◆ **Data below**
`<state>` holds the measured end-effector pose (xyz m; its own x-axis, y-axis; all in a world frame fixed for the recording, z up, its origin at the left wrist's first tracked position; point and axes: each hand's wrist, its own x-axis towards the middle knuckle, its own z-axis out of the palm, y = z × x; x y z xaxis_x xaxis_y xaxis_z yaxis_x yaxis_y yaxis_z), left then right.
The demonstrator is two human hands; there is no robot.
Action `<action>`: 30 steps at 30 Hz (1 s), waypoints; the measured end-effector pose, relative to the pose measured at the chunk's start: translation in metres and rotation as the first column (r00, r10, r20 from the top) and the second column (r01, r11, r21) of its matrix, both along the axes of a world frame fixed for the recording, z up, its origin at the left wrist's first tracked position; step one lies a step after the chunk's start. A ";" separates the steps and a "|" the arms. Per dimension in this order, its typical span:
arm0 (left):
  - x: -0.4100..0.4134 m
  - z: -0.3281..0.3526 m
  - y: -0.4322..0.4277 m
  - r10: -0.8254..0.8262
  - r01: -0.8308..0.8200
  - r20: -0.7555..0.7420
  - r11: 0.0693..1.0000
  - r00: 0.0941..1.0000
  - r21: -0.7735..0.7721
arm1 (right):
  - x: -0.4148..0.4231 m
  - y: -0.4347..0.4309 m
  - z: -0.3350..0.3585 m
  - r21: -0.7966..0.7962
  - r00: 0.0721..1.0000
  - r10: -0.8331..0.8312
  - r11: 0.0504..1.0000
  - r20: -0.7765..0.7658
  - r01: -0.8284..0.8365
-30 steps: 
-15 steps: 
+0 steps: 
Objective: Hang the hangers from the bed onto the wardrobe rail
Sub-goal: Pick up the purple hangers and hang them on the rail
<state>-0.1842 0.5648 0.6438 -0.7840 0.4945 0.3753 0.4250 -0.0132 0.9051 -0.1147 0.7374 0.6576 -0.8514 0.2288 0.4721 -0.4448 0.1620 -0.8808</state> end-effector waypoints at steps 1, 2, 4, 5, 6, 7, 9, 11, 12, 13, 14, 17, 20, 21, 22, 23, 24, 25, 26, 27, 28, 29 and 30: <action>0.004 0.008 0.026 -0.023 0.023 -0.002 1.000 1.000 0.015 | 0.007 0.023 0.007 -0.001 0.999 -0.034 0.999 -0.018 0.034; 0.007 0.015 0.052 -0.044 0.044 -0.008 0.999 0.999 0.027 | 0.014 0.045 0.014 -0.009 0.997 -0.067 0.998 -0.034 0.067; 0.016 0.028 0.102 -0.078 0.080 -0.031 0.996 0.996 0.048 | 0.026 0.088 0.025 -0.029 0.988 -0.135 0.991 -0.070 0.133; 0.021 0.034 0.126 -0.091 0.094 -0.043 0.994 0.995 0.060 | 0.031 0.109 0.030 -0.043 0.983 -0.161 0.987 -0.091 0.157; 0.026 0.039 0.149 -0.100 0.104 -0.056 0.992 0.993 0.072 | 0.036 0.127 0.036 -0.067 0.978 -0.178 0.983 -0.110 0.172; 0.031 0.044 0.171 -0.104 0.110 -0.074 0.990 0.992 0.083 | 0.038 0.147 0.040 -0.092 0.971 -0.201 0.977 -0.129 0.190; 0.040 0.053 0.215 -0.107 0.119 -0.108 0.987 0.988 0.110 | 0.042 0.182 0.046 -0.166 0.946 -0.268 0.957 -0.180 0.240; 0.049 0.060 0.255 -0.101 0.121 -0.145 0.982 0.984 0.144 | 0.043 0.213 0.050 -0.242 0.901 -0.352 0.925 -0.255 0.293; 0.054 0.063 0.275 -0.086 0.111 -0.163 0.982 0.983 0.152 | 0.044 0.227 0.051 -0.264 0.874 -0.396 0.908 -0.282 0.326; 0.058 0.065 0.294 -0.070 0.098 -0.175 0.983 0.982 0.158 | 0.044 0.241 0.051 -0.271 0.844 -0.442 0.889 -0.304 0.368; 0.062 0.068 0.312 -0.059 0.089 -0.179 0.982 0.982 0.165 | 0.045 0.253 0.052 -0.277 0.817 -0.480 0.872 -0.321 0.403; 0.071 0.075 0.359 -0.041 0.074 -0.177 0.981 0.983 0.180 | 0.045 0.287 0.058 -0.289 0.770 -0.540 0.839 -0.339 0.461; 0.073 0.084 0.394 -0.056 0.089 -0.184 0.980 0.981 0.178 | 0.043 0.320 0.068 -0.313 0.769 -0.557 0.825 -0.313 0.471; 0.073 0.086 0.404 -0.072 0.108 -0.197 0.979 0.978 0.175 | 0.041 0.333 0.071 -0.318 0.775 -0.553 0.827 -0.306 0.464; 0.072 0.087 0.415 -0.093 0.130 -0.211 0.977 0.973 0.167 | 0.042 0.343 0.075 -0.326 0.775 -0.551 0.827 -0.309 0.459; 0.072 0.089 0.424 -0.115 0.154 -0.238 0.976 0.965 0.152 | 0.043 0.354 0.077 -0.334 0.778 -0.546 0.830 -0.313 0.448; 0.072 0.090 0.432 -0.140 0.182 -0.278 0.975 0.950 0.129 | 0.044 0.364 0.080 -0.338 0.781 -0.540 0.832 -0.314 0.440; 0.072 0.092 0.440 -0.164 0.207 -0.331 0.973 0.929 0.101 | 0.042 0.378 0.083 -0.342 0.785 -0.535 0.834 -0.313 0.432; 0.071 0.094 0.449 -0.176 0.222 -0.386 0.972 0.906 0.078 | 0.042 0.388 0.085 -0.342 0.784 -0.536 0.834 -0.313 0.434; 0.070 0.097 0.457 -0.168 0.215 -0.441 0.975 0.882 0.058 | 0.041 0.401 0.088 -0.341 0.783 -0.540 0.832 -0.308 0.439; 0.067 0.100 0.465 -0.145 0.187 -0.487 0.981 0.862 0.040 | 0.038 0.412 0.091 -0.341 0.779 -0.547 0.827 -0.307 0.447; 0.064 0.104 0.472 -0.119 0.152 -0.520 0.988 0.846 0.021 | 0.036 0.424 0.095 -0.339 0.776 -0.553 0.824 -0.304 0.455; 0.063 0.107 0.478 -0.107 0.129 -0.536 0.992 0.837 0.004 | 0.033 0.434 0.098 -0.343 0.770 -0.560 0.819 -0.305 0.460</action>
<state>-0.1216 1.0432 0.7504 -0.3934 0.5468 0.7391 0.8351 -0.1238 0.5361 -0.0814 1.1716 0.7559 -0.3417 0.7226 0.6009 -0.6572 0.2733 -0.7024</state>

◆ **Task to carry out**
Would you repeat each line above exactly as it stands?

◆ **Solution**
`<state>` holds the measured end-effector pose (xyz m; its own x-axis, y-axis; all in a world frame fixed for the recording, z up, its origin at the left wrist's first tracked position; point and axes: each hand's wrist, its own x-axis towards the middle knuckle, its own z-axis out of the palm, y = z × x; x y z xaxis_x xaxis_y xaxis_z yaxis_x yaxis_y yaxis_z), left then right.
The demonstrator is two human hands; there is no robot.
Action `<action>`: 30 steps at 30 Hz (1 s), waypoints; the measured end-effector pose, relative to the pose measured at the chunk's start: translation in metres and rotation as the first column (r00, r10, r20 from the top) and the second column (r01, r11, r21) of its matrix, both along the axes of a world frame fixed for the recording, z up, its origin at the left wrist's first tracked position; step one lies a step after the chunk's start. A ";" separates the steps and a "|" the arms. Per dimension in this order, its typical span:
arm0 (left):
  - x: -0.4100..0.4134 m
  - z: -0.3281..0.3526 m
  - y: -0.4322..0.4277 m
  - r10: -0.8254..0.8262
  - r01: -0.8308..0.8200
  - r20: -0.7555..0.7420
  - r11: 0.0693..1.0000
  - r00: 0.0941..1.0000
  - r21: -0.7735..0.7721
arm1 (right):
  - x: -0.4148..0.4231 m
  - y: -0.4347..0.4309 m
  - z: -0.3350..0.3585 m
  - r21: -0.7966..0.7962
  - r00: 0.0721..1.0000
  - r10: -0.8331..0.8312
  - r11: 0.0504..1.0000
  - r20: -0.7765..0.7658
  - r01: -0.8284..0.8365
-30 steps: 
-15 steps: 
+0 steps: 
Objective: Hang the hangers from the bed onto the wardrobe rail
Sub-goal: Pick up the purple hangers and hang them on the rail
<state>-0.1842 0.5648 0.6438 -0.7840 0.4945 0.3753 0.4250 -0.0132 0.9051 -0.1147 0.7374 0.6576 -0.8514 0.2288 0.4721 -0.4448 0.1620 -0.8808</state> end-effector waypoints at steps 1, 2, 4, 5, 6, 7, 9, 11, 12, 13, 14, 17, 20, 21, 22, 23, 24, 25, 26, 27, 28, 29 and 30: <action>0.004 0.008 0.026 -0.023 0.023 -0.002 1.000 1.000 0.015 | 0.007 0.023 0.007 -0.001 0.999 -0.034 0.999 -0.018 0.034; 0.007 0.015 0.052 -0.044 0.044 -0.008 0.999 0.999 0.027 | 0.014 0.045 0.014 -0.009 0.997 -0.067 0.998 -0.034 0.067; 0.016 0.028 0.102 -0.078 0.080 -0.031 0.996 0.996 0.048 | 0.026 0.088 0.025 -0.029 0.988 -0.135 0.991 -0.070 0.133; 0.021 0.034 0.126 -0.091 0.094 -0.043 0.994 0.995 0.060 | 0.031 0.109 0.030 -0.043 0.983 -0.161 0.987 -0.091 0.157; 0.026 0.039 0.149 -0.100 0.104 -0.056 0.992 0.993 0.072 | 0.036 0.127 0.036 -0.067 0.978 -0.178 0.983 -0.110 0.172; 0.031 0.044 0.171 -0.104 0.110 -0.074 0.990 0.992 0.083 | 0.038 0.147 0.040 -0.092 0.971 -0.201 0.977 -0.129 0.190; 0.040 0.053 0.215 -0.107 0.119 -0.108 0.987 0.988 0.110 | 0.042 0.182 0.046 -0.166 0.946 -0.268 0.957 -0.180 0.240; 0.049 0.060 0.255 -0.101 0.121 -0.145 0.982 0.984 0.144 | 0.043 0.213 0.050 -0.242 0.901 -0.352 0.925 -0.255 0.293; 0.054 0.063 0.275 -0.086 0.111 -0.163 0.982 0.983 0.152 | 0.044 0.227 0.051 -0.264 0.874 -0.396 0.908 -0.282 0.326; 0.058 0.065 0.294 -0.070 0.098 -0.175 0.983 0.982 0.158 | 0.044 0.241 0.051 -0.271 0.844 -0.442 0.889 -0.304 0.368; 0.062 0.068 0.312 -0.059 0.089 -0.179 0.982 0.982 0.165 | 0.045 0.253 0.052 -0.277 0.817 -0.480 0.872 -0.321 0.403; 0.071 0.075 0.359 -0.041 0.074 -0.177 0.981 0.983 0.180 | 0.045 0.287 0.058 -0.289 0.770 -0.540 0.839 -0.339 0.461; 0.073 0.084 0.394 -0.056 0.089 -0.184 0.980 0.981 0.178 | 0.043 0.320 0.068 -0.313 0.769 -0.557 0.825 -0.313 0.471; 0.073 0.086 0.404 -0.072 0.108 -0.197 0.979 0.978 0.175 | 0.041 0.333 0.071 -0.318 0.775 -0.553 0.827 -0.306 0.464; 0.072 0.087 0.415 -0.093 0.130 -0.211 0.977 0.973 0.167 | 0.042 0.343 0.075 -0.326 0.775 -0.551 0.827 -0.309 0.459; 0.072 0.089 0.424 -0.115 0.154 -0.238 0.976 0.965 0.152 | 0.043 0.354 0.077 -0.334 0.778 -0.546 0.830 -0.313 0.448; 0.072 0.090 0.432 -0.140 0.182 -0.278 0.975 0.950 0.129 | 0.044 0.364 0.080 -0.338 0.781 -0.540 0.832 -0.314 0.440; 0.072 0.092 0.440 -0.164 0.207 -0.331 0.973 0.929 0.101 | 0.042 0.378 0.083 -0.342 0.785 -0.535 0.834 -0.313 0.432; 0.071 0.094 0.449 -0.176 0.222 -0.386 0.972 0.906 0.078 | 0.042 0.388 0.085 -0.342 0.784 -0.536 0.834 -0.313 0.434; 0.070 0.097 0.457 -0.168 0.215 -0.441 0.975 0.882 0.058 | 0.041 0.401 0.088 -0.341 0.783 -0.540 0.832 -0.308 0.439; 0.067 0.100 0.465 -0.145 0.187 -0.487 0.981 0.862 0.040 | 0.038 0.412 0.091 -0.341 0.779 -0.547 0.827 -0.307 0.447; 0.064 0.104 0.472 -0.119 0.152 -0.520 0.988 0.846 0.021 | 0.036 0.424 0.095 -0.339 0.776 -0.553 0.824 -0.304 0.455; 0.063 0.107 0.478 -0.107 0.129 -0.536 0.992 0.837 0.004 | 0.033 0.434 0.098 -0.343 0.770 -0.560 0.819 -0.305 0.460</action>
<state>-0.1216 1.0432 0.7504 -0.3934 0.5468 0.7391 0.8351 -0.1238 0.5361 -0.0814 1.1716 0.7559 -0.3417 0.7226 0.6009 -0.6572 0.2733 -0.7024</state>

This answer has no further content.